Your objective
Please go through the records below and return every line holding the word "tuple".

*** Extracted data ***

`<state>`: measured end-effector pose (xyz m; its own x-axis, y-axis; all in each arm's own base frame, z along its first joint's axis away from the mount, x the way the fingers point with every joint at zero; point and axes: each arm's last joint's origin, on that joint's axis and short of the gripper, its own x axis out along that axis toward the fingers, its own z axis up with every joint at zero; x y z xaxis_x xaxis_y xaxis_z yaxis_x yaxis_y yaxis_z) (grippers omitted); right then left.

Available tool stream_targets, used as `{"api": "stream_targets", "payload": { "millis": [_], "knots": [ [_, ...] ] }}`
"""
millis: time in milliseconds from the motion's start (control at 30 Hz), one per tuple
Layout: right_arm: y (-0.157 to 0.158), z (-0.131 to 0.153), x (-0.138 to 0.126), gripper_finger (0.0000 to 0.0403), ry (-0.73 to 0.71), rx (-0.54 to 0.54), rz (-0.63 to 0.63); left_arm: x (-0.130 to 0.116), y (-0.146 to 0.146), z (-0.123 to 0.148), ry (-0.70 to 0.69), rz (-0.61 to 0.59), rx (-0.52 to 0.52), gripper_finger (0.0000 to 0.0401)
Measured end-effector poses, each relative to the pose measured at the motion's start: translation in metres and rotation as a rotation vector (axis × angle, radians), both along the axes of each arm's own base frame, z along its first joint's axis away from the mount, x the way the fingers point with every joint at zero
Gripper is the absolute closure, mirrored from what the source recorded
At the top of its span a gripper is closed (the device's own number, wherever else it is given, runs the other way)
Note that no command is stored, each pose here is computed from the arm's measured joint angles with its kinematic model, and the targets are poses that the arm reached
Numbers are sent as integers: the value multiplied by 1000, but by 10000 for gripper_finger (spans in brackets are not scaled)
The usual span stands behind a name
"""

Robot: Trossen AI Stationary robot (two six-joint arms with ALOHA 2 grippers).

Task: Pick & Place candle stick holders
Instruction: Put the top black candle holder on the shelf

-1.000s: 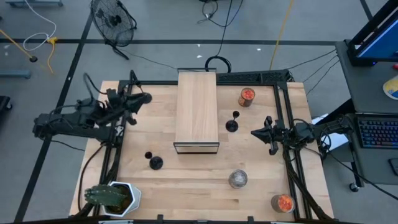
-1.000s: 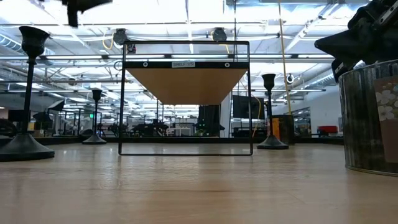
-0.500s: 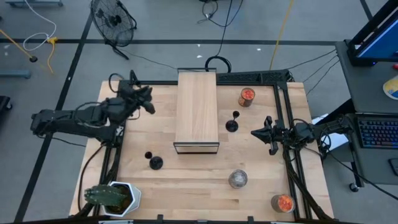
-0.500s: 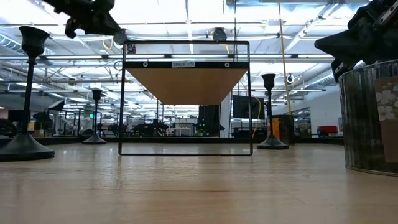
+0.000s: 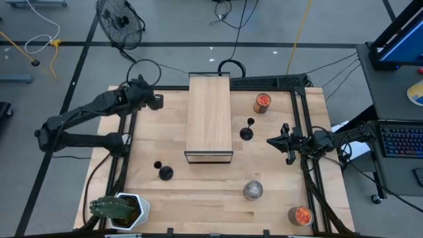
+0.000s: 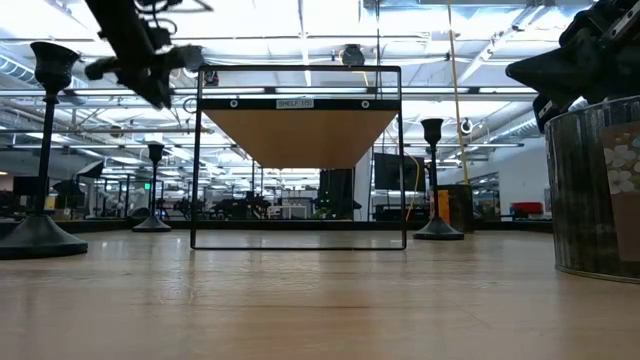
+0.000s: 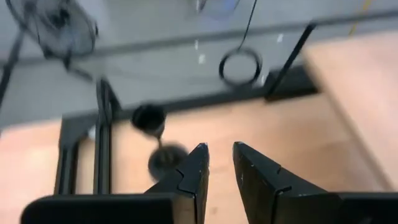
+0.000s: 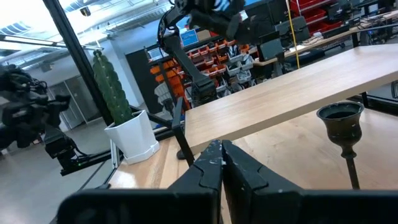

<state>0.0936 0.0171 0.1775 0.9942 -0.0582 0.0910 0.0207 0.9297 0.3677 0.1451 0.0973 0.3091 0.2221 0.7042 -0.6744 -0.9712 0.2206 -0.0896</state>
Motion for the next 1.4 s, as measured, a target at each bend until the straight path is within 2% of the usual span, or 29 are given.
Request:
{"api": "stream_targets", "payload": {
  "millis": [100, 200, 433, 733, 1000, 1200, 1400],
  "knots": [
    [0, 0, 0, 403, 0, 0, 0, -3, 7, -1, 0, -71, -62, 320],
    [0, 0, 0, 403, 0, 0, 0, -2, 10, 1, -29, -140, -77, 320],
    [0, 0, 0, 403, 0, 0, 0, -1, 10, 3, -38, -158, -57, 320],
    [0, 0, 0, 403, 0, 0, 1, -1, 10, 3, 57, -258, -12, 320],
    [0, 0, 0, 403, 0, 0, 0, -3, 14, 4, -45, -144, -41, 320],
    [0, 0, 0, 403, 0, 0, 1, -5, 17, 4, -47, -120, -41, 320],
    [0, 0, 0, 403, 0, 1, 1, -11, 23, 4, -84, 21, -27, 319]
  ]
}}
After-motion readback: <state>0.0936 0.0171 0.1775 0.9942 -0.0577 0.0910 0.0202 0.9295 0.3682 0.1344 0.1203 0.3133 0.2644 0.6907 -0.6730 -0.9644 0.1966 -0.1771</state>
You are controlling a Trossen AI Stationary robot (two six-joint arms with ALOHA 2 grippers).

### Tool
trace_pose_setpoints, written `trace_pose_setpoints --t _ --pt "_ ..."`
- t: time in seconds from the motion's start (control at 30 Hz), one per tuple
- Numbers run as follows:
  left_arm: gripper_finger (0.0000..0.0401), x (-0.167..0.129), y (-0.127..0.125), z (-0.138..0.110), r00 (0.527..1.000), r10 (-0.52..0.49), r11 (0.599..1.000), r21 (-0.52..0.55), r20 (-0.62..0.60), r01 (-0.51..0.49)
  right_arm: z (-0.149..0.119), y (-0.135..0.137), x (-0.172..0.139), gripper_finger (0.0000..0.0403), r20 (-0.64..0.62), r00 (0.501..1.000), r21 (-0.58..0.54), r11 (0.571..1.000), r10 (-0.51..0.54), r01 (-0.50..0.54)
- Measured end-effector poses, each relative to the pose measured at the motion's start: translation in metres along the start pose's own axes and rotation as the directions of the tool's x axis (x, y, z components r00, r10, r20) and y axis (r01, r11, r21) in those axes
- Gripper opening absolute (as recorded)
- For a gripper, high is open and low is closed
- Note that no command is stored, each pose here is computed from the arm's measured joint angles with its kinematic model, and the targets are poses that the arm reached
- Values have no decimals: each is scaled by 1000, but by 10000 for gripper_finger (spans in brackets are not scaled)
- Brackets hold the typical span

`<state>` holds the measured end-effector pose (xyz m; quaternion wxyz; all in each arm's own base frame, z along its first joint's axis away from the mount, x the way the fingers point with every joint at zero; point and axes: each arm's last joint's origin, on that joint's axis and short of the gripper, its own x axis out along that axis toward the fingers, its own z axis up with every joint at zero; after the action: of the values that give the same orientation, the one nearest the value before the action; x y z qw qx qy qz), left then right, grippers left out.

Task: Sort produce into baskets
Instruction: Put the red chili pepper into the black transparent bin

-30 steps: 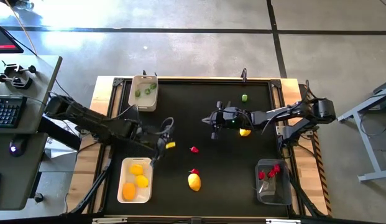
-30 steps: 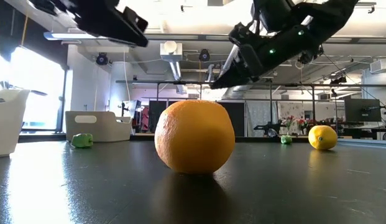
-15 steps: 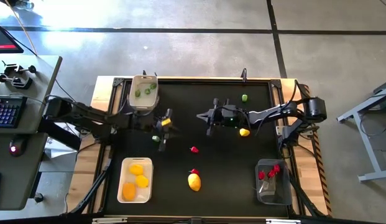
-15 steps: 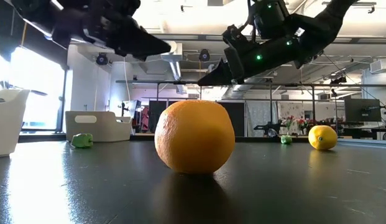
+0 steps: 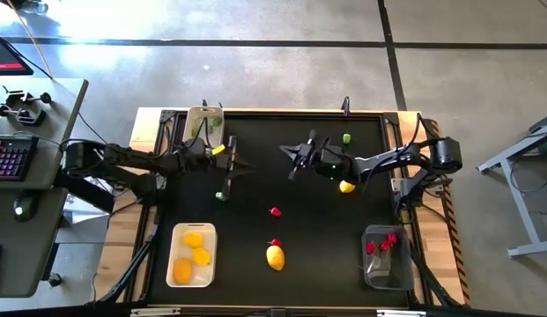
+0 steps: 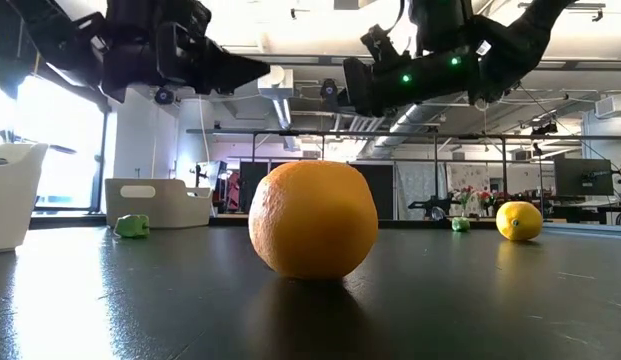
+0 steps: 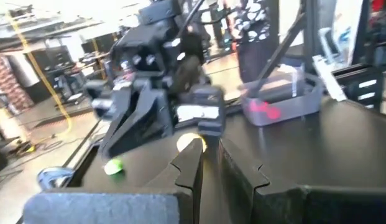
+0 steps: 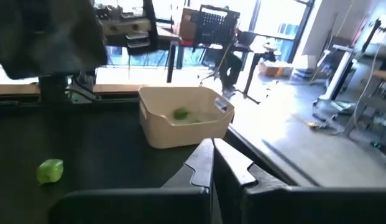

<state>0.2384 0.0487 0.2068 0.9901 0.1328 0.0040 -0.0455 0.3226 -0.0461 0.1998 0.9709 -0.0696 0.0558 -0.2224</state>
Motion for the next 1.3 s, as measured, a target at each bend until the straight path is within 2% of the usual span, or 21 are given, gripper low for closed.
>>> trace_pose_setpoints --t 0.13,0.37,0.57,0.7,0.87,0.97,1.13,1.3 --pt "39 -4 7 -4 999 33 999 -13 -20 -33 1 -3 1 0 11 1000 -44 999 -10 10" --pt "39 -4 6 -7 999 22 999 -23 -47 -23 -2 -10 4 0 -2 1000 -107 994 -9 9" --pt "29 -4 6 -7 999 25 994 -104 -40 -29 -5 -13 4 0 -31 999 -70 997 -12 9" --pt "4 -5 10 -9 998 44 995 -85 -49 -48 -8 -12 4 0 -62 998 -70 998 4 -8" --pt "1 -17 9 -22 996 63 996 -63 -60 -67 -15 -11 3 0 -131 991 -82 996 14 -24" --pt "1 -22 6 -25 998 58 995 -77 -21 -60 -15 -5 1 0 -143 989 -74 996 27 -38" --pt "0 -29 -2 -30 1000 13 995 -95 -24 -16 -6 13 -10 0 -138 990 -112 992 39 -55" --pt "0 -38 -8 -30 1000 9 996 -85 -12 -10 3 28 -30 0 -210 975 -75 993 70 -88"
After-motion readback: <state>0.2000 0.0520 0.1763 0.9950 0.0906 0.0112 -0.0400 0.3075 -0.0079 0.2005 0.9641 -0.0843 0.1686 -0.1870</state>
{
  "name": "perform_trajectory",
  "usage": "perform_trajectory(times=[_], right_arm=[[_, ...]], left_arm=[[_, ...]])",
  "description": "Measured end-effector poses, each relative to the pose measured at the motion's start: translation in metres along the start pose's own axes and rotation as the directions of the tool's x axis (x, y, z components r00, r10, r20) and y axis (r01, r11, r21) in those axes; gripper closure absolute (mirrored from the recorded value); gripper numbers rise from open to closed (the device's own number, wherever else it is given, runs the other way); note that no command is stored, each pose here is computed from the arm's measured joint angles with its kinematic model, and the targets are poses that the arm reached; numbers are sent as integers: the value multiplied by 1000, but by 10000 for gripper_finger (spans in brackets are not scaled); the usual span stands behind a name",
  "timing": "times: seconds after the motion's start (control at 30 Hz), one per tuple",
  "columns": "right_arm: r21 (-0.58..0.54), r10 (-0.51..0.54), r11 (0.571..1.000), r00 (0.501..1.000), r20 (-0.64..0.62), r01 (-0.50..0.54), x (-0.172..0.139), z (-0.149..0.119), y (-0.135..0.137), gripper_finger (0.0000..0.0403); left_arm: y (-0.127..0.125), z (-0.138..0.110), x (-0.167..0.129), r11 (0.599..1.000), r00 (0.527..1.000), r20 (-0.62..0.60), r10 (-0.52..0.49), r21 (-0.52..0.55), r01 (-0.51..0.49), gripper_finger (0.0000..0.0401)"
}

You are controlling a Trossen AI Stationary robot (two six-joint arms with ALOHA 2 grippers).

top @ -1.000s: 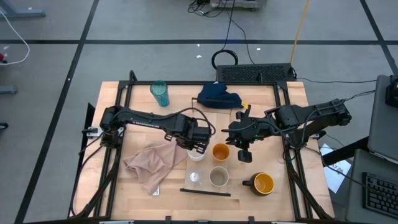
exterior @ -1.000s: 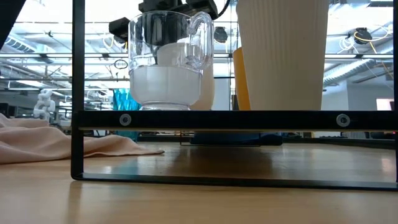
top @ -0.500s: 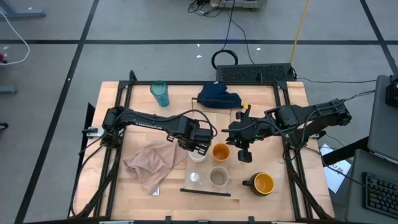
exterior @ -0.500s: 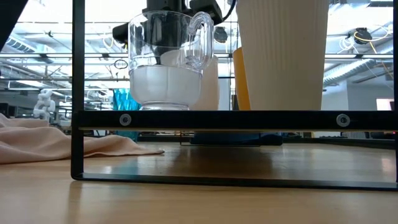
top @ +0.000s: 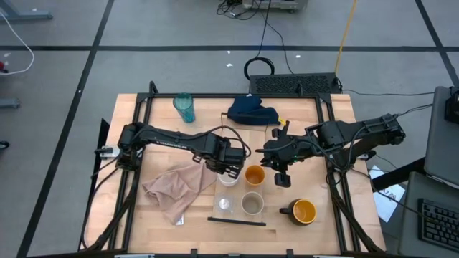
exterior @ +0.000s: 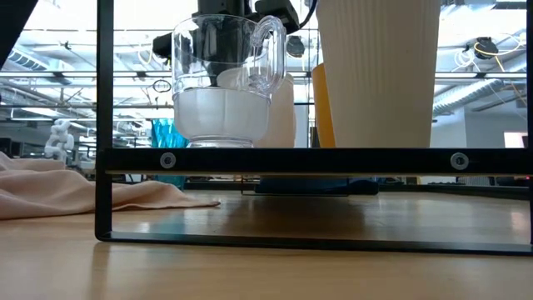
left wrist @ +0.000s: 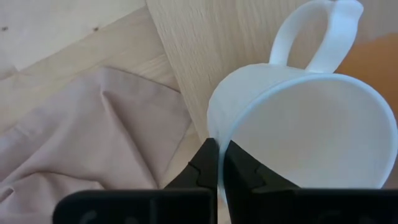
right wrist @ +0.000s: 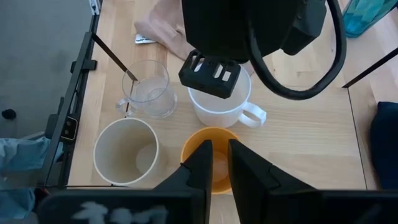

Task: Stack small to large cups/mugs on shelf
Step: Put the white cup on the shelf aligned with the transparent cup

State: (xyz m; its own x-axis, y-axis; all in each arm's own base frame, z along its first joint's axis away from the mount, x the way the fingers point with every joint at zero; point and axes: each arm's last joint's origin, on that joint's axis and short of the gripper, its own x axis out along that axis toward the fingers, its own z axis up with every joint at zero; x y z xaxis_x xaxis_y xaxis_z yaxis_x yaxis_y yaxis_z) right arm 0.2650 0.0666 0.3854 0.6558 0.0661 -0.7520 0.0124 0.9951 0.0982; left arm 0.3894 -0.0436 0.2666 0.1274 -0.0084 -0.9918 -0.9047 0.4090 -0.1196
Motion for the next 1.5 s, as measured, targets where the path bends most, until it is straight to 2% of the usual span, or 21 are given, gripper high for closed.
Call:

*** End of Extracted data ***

Response box
millis: time in milliseconds from the motion's start (control at 30 Hz), one per tuple
- t: time in seconds from the motion's start (control at 30 Hz), one per tuple
  "timing": "times: seconds after the motion's start (control at 30 Hz), one per tuple",

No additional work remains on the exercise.